Una investigación en ratones sugiere un vínculo sorprendente entre hurgarse la nariz y el Alzheimer: ScienceAlert

Un estudio reciente ha revelado un vínculo tenue pero plausible entre hurgarse la nariz y aumentar el riesgo de desarrollar demencia.

En los casos en los que hurgarse la nariz daña los tejidos internos, las especies críticas de bacterias tienen un camino más claro hacia el cerebro, que responde a su presencia de maneras que se asemejan a los signos de Alzheimer enfermedad.

Hay muchas advertencias aquí, entre ellas que hasta ahora la investigación que la respalda se basa en ratones y no en humanos, pero los hallazgos definitivamente merecen una mayor investigación y podrían mejorar nuestra comprensión de cómo comienza el Alzheimer, que sigue siendo un misterio.

Un equipo de investigadores dirigido por científicos de la Universidad Griffith en Australia realizó pruebas con una bacteria llamada clamidia neumoníaque puede infectar a los humanos y causar neumonía.

La bacteria tiene también ha sido descubierto en la mayoría de los cerebros humanos afectados por demencia de aparición tardía.

Se demostró que en ratones, las bacterias podían viajar hasta el nervio olfatorio (que une la cavidad nasal y el cerebro). Es más, cuando había daño en el epitelio nasal (el tejido delgado a lo largo del techo de la cavidad nasal), las infecciones nerviosas empeoraban.

Esto llevó a que los cerebros de los ratones depositaran más proteína beta amiloide, una proteína que se libera en respuesta a las infecciones. También se encuentran placas (o grupos) de esta proteína en concentraciones significativas en personas con la enfermedad de Alzheimer.

“Somos los primeros en demostrar que clamidia neumonía puede subir directamente por la nariz y llegar al cerebro, donde puede desencadenar patologías que se parecen a la enfermedad de Alzheimer”, dijo el neurocientífico James St John de la Universidad Griffith en Australia allá por octubre de 2022, cuando se publicó el estudio.

“Vimos que esto sucedió en un modelo de ratón, y la evidencia es potencialmente aterradora también para los humanos”.

Los científicos se sorprendieron por la velocidad a la que C. neumonía se afianzó en el sistema nervioso central de los ratones y la infección se produjo en un plazo de 24 a 72 horas. Se cree que las bacterias y virus ven la nariz como una ruta rápida al cerebro.

Si bien no es seguro que los efectos sean los mismos en humanos, o incluso que Las placas de beta amiloide son una causa de AlzheimerSin embargo, es importante seguir pistas prometedoras en la lucha para comprender esta enfermedad neurodegenerativa común.

“Necesitamos realizar este estudio en humanos y confirmar si la misma vía funciona de la misma manera”. dijo san juan.

“Es una investigación propuesta por muchas personas, pero que aún no se ha completado. Lo que sí sabemos es que estas mismas bacterias están presentes en los humanos, pero no hemos descubierto cómo llegan allí”.

Hurgarse la nariz no es exactamente algo raro. De hecho, es posible hasta 9 de cada 10 personas hazlo… sin mencionar un montón de otras especies (algunos un poco más expertos que otros). Si bien los beneficios no están claros, estudios como este deberían hacernos reflexionar antes de elegir.

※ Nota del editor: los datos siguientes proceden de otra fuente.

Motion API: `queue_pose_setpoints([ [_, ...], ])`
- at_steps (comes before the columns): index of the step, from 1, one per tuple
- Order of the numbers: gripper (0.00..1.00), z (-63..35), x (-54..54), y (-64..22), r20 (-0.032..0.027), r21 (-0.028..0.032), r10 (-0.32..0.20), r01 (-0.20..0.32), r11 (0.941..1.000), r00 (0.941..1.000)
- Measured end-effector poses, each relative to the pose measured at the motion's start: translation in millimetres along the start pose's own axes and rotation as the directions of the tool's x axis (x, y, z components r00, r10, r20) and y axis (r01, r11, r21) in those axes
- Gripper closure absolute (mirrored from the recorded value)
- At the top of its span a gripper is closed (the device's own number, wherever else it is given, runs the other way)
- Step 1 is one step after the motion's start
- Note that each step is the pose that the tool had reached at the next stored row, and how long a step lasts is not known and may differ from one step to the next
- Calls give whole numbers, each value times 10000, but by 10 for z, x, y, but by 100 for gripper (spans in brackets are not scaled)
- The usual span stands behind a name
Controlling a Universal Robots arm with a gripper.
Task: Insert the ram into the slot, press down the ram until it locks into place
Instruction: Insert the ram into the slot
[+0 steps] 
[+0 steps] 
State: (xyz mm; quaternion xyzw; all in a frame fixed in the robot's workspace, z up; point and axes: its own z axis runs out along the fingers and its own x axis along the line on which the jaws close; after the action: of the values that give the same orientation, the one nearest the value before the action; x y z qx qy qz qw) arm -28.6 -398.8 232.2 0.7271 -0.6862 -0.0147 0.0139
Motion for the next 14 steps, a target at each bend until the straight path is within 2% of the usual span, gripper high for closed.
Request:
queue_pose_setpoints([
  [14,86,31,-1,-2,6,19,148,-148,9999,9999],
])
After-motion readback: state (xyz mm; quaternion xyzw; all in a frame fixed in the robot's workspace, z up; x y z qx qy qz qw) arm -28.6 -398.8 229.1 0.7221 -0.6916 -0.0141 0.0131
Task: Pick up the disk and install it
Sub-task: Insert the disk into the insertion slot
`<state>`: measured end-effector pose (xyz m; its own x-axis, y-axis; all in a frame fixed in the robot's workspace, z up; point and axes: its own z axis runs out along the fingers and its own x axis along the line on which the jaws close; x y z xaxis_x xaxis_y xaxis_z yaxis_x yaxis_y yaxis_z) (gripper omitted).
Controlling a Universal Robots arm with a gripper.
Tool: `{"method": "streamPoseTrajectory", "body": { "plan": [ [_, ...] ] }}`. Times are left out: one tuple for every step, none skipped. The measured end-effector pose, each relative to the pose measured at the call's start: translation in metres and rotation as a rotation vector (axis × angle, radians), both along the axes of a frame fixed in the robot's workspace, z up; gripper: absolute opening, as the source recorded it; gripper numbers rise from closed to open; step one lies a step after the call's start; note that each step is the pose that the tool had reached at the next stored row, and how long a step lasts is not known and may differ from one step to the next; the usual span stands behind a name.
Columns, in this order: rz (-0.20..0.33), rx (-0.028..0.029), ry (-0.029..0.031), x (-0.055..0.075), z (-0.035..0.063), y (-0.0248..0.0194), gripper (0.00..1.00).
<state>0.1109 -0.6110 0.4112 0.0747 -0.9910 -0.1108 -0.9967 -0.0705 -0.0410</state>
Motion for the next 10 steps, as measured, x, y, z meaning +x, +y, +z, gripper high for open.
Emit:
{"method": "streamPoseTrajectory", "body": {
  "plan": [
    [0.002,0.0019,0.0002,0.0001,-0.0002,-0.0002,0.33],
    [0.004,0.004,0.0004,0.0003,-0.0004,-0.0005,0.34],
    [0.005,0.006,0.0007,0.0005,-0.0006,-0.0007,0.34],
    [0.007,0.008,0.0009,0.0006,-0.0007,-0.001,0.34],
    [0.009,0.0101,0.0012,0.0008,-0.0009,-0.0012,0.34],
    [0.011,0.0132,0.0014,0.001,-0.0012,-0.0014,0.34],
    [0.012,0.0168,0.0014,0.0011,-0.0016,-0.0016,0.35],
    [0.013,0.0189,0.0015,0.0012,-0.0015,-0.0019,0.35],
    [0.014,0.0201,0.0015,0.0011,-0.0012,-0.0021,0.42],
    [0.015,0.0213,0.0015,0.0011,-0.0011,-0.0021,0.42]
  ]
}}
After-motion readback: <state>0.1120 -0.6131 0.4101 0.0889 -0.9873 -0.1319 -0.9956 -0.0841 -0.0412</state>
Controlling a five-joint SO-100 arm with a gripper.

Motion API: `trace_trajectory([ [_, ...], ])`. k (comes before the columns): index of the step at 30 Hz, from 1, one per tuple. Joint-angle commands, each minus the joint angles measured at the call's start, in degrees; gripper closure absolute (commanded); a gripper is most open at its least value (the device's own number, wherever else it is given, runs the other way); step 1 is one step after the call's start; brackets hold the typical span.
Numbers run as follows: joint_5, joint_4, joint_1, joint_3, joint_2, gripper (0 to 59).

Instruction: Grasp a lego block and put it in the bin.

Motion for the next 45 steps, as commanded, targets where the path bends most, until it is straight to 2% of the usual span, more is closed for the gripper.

Se planean estudios futuros sobre los mismos procesos en humanos, pero hasta entonces, St John y sus colegas sugieren que hurgarse la nariz y arrancarse el pelo de la nariz “no es una buena idea” debido al daño potencial que causa al tejido protector de la nariz.

Una pregunta pendiente que el equipo buscará responder es si el aumento de los depósitos de proteína beta amiloide es una respuesta inmune natural y saludable que puede revertirse cuando se combate la infección.

El Alzheimer es una enfermedad increíblemente complicada, como se desprende claramente del gran número de estudios en él y el muchos ángulos diferentes Los científicos están tratando de comprenderlo, pero cada investigación nos acerca un poco más a encontrar una manera de detenerlo.

“Una vez que tienes más de 65 años, tu factor de riesgo aumenta, pero estamos analizando otras causas también, porque no se trata sólo de la edad, sino también de la exposición ambiental”. dijo san juan.

“Y creemos que las bacterias y los virus son críticos”.

La investigación ha sido publicada en Informes Científicos.

Una versión de este artículo se publicó por primera vez en noviembre de 2022.